● **Problem description**
In the listing below, find each line with the string "shirt" and report it.

● **Dataset extract**
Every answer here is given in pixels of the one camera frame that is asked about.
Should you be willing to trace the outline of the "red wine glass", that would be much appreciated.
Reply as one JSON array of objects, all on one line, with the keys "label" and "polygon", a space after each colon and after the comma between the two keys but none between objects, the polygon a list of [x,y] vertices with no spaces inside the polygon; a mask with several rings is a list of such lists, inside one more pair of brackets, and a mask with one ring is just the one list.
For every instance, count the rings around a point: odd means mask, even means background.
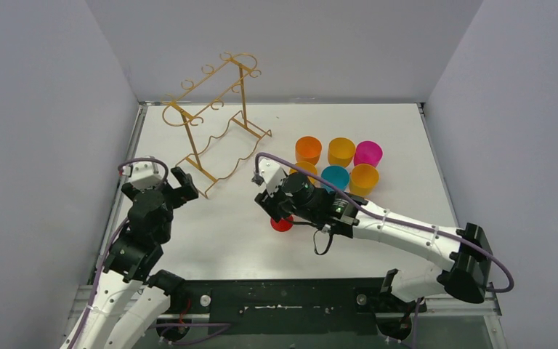
[{"label": "red wine glass", "polygon": [[287,218],[282,218],[279,220],[274,220],[270,218],[270,226],[273,230],[277,232],[286,232],[294,226],[294,219],[292,216],[288,216]]}]

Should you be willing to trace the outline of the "yellow wine glass row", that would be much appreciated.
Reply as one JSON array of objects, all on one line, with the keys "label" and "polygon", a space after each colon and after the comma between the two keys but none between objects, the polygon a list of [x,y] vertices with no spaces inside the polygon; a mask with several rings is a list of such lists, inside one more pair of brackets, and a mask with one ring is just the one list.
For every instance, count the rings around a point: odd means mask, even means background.
[{"label": "yellow wine glass row", "polygon": [[[295,165],[296,165],[298,168],[304,169],[304,170],[306,170],[306,171],[308,171],[308,172],[310,172],[310,173],[312,173],[312,174],[314,174],[314,175],[317,175],[317,174],[318,174],[318,171],[317,171],[315,165],[311,164],[310,162],[307,162],[307,161],[298,161],[298,162],[295,163]],[[317,180],[316,180],[314,177],[308,176],[307,178],[308,178],[308,180],[309,180],[313,185],[316,185]]]}]

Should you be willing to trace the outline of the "blue wine glass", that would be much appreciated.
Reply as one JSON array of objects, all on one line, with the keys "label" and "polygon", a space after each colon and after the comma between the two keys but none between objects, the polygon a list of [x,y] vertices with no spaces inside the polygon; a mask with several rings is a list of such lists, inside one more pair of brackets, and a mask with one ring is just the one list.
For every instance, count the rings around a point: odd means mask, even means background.
[{"label": "blue wine glass", "polygon": [[350,181],[349,172],[344,167],[338,165],[327,166],[321,172],[320,177],[341,191],[346,190]]}]

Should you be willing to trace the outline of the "orange wine glass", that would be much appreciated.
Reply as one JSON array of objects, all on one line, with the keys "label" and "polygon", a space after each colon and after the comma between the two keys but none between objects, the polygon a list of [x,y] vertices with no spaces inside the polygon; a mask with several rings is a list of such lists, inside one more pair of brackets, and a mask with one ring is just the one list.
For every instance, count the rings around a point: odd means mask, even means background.
[{"label": "orange wine glass", "polygon": [[295,143],[296,161],[304,161],[316,165],[320,160],[322,148],[321,142],[316,137],[301,137]]}]

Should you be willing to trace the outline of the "pink wine glass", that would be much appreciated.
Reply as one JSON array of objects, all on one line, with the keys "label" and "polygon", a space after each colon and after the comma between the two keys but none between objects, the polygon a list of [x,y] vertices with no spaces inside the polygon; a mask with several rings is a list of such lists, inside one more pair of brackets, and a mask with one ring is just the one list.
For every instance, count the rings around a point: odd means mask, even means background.
[{"label": "pink wine glass", "polygon": [[358,143],[356,146],[353,164],[354,166],[359,164],[368,164],[372,167],[377,167],[381,162],[383,155],[383,149],[378,143],[371,140],[365,140]]}]

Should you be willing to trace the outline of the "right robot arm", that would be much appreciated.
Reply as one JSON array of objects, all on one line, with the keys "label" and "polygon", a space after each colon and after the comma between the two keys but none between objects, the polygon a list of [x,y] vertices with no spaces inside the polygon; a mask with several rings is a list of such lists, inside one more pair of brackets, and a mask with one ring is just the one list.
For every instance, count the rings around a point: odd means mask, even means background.
[{"label": "right robot arm", "polygon": [[293,215],[330,237],[379,242],[426,260],[421,270],[387,272],[380,291],[387,310],[442,293],[468,303],[484,301],[492,251],[480,226],[427,225],[362,197],[317,188],[306,176],[282,169],[257,174],[253,182],[265,187],[255,201],[276,222]]}]

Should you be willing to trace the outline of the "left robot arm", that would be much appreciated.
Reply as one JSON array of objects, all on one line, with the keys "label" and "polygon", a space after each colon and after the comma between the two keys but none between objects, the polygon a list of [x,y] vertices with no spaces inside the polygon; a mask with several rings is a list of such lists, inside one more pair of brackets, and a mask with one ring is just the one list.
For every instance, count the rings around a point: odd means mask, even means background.
[{"label": "left robot arm", "polygon": [[[110,238],[87,304],[63,348],[132,348],[163,312],[178,313],[185,307],[184,279],[152,270],[171,238],[174,210],[197,199],[199,192],[180,167],[159,174],[159,165],[126,165],[129,181],[121,191],[132,206]],[[179,187],[171,187],[167,175]]]}]

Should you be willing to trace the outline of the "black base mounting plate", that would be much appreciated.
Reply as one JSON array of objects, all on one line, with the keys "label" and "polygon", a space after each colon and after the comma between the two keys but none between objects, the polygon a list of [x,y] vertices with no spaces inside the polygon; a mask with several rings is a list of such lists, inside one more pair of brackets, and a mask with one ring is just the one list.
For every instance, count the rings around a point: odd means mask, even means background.
[{"label": "black base mounting plate", "polygon": [[188,281],[166,314],[229,324],[228,334],[381,332],[405,339],[426,304],[383,293],[382,278]]}]

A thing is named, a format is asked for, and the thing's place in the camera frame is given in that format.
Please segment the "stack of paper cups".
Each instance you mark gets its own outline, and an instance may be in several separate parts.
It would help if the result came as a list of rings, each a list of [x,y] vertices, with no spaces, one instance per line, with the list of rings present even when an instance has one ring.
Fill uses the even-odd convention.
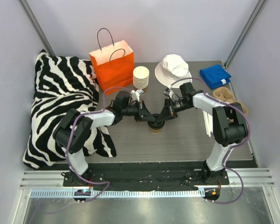
[[[149,69],[144,66],[138,66],[133,70],[133,87],[135,90],[147,90],[149,83]]]

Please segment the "zebra print pillow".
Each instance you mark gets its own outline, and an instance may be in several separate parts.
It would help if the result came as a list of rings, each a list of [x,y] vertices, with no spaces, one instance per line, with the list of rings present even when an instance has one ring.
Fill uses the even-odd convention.
[[[50,56],[41,50],[35,60],[35,87],[30,112],[31,131],[22,161],[31,169],[65,160],[53,132],[70,109],[94,111],[99,86],[90,60]]]

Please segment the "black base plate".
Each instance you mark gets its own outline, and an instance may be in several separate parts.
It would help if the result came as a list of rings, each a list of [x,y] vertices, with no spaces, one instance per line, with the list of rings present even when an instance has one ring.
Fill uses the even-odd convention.
[[[63,186],[86,187],[101,191],[182,191],[198,186],[229,185],[227,172],[216,183],[202,179],[203,162],[132,162],[93,163],[89,165],[90,182],[84,182],[71,171],[62,172]]]

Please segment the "white wrapped straws bundle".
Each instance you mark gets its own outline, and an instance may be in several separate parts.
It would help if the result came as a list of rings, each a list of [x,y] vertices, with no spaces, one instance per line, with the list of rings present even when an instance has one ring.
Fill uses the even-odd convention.
[[[203,118],[205,123],[206,134],[208,137],[214,138],[213,135],[213,117],[207,112],[203,111]]]

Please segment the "brown cardboard cup carrier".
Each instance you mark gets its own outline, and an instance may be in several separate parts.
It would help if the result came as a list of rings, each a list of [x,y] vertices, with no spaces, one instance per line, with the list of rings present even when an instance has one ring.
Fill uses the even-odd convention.
[[[236,100],[234,94],[230,89],[226,87],[219,87],[213,91],[212,95],[214,98],[226,103],[239,103],[242,107],[243,113],[245,115],[248,115],[248,108],[241,101]]]

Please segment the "black plastic cup lid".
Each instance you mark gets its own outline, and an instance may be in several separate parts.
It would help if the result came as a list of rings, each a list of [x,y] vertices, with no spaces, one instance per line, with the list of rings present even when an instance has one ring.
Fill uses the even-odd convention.
[[[148,121],[147,122],[149,128],[153,129],[153,130],[160,130],[164,127],[165,125],[165,121]]]

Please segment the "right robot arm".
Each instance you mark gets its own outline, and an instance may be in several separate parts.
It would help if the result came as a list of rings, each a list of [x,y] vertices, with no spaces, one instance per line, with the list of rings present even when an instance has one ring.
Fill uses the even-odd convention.
[[[177,113],[191,109],[201,109],[212,115],[214,147],[210,156],[203,162],[201,178],[206,184],[216,183],[224,175],[225,164],[232,152],[244,138],[248,137],[248,126],[239,103],[226,103],[211,97],[206,92],[197,91],[191,82],[180,85],[181,98],[173,99],[169,85],[164,95],[167,97],[156,122],[177,118]]]

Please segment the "blue folded cloth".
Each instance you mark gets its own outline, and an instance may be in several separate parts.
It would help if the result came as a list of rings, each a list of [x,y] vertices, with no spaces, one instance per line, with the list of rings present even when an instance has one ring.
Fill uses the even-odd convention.
[[[231,75],[219,64],[201,69],[200,76],[212,90],[228,84],[231,78]]]

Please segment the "orange paper gift bag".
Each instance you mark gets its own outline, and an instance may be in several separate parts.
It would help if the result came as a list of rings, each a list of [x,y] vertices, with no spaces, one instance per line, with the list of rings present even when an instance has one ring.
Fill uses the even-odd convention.
[[[114,42],[89,53],[98,84],[108,94],[133,83],[134,52],[125,40]]]

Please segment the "aluminium rail frame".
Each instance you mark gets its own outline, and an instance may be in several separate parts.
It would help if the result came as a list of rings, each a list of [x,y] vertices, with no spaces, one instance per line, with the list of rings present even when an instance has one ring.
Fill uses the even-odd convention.
[[[26,171],[20,184],[29,189],[30,197],[74,198],[84,201],[99,198],[162,198],[162,197],[205,197],[217,196],[224,188],[266,188],[274,181],[267,168],[239,168],[227,171],[218,181],[205,183],[200,179],[200,170],[193,174],[185,170],[122,170],[115,177],[110,170],[93,173],[94,180],[110,184],[83,185],[74,183],[65,176],[65,171]]]

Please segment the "brown paper coffee cup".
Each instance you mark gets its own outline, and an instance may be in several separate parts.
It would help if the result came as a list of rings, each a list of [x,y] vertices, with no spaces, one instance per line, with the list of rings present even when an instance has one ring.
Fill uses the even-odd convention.
[[[164,124],[160,124],[160,125],[148,124],[148,126],[151,133],[159,133],[164,127]]]

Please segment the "white bucket hat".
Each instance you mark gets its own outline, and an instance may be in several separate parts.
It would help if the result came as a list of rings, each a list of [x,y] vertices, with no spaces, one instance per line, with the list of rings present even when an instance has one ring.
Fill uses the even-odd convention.
[[[172,85],[177,80],[192,77],[189,72],[189,65],[181,56],[176,54],[166,55],[155,67],[154,74],[162,85],[171,85],[172,88],[179,88],[183,83],[192,82],[191,79],[186,79]]]

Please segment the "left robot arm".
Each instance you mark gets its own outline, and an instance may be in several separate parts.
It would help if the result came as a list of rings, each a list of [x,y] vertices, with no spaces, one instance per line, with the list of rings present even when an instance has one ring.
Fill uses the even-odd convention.
[[[63,117],[53,138],[65,149],[66,161],[74,181],[79,186],[90,182],[91,174],[85,160],[83,146],[90,131],[101,126],[113,126],[124,116],[134,117],[135,121],[155,122],[156,118],[148,111],[140,95],[143,90],[119,91],[113,102],[103,110],[93,112],[79,112],[70,109]]]

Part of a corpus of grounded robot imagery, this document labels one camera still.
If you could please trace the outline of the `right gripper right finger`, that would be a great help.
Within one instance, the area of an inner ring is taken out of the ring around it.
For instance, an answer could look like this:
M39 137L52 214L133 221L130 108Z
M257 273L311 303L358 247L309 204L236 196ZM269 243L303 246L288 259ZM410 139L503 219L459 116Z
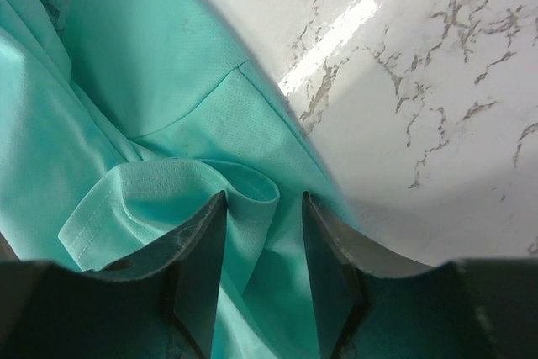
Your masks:
M323 358L534 358L537 261L413 261L312 193L303 238Z

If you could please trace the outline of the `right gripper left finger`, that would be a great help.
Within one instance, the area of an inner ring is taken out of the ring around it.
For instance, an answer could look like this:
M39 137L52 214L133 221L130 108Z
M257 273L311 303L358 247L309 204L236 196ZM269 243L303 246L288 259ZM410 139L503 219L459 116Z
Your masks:
M1 265L4 358L208 358L224 258L226 197L98 271Z

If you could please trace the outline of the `teal t shirt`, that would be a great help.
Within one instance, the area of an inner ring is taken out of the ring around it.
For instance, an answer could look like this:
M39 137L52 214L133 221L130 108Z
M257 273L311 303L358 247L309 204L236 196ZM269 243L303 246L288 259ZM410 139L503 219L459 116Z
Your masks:
M302 196L337 187L200 0L1 0L1 232L105 267L225 192L215 358L316 358Z

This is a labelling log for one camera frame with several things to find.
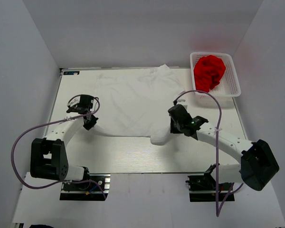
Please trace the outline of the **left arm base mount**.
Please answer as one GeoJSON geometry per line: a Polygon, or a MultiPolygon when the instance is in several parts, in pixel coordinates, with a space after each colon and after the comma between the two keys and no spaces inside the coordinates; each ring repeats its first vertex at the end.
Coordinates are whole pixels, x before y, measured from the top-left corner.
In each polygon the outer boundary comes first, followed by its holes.
{"type": "Polygon", "coordinates": [[[105,201],[110,189],[111,174],[90,174],[94,182],[62,184],[60,201],[105,201]]]}

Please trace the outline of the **white t shirt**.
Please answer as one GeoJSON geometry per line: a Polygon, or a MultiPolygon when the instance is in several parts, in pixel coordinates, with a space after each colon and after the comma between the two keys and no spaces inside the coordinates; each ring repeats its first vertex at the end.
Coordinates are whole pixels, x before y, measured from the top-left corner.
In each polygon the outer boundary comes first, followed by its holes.
{"type": "Polygon", "coordinates": [[[141,76],[101,74],[95,83],[100,109],[93,132],[110,137],[148,137],[152,144],[163,145],[170,134],[168,109],[184,90],[167,65],[151,68],[141,76]]]}

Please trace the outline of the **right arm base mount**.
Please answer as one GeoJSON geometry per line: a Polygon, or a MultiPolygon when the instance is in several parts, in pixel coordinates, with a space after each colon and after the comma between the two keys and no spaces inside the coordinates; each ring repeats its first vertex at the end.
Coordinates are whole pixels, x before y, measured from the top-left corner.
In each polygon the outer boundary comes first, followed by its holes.
{"type": "MultiPolygon", "coordinates": [[[[215,202],[216,201],[216,182],[209,175],[190,175],[185,181],[189,187],[190,202],[215,202]]],[[[231,183],[223,183],[218,185],[218,200],[222,202],[227,194],[231,183]]],[[[235,201],[233,194],[230,194],[227,199],[229,201],[235,201]]]]}

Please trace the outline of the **red t shirt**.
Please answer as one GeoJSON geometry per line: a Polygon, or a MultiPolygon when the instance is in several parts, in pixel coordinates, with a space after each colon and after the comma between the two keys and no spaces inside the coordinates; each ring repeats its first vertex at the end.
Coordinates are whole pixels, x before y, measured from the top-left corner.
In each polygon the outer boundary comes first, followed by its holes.
{"type": "Polygon", "coordinates": [[[214,55],[201,57],[193,69],[196,90],[213,90],[220,84],[225,71],[226,66],[221,58],[214,55]]]}

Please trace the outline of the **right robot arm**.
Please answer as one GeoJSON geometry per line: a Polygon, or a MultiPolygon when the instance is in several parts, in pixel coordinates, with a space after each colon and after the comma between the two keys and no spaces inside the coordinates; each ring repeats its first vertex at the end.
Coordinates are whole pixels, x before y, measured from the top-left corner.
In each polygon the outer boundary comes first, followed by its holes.
{"type": "Polygon", "coordinates": [[[218,130],[207,119],[191,117],[186,108],[177,104],[168,110],[171,126],[187,137],[214,146],[237,161],[232,165],[211,165],[203,173],[203,183],[212,190],[223,183],[244,183],[261,191],[279,171],[267,142],[240,139],[218,130]]]}

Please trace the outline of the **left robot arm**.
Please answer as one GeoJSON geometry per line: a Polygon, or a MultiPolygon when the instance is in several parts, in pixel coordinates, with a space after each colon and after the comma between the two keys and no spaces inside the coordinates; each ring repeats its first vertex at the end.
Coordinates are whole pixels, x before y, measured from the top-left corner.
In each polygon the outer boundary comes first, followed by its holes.
{"type": "Polygon", "coordinates": [[[79,95],[67,103],[66,116],[43,139],[31,144],[30,174],[34,178],[54,181],[74,181],[82,190],[91,184],[88,169],[69,164],[66,147],[81,128],[89,131],[98,120],[94,114],[100,107],[99,98],[79,95]]]}

● **Answer box**
If you could please trace the outline of the `teal t shirt`, that would be a great help.
Please trace the outline of the **white t shirt**.
Please trace the outline of the **red t shirt**.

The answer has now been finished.